**WHAT YOU WILL DO**
Look through the data below for the line with "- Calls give" and the line with "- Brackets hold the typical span", then output those two and all lines in between, exactly as written.

- - -

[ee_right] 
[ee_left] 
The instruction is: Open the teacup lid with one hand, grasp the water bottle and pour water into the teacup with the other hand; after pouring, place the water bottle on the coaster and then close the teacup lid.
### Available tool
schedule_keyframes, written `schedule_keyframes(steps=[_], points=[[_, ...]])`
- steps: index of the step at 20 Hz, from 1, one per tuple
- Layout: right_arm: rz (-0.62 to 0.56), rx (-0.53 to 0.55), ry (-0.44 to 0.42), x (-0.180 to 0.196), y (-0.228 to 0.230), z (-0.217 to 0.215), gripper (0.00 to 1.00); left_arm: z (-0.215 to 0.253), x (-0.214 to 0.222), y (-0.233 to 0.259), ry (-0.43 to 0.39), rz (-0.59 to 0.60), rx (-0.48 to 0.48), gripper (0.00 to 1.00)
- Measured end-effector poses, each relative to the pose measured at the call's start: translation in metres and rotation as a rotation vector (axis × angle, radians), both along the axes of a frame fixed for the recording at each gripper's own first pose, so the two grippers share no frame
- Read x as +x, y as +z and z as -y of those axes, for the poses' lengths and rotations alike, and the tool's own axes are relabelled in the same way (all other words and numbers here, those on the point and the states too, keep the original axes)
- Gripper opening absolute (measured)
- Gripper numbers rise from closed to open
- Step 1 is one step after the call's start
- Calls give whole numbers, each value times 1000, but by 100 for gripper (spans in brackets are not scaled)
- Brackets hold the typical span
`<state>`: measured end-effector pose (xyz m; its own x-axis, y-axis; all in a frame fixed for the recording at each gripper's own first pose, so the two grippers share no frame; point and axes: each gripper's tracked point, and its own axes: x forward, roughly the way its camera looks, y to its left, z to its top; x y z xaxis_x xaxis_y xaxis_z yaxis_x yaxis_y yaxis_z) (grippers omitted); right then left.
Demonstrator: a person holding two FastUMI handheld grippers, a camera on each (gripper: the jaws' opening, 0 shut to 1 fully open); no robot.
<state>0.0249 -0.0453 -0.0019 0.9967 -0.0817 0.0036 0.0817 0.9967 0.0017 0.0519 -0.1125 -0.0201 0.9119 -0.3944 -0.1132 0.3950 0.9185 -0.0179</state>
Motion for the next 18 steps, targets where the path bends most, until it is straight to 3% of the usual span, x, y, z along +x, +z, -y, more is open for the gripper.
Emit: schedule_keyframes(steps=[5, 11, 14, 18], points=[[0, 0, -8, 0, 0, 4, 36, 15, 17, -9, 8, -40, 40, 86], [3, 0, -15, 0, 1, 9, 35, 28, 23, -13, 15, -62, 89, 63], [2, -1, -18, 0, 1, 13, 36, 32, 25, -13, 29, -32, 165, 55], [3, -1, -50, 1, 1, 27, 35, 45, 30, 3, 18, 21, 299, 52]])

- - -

**TASK SOLUTION**
- Calls give whole numbers, each value times 1000, but by 100 for gripper (spans in brackets are not scaled)
- Brackets hold the typical span

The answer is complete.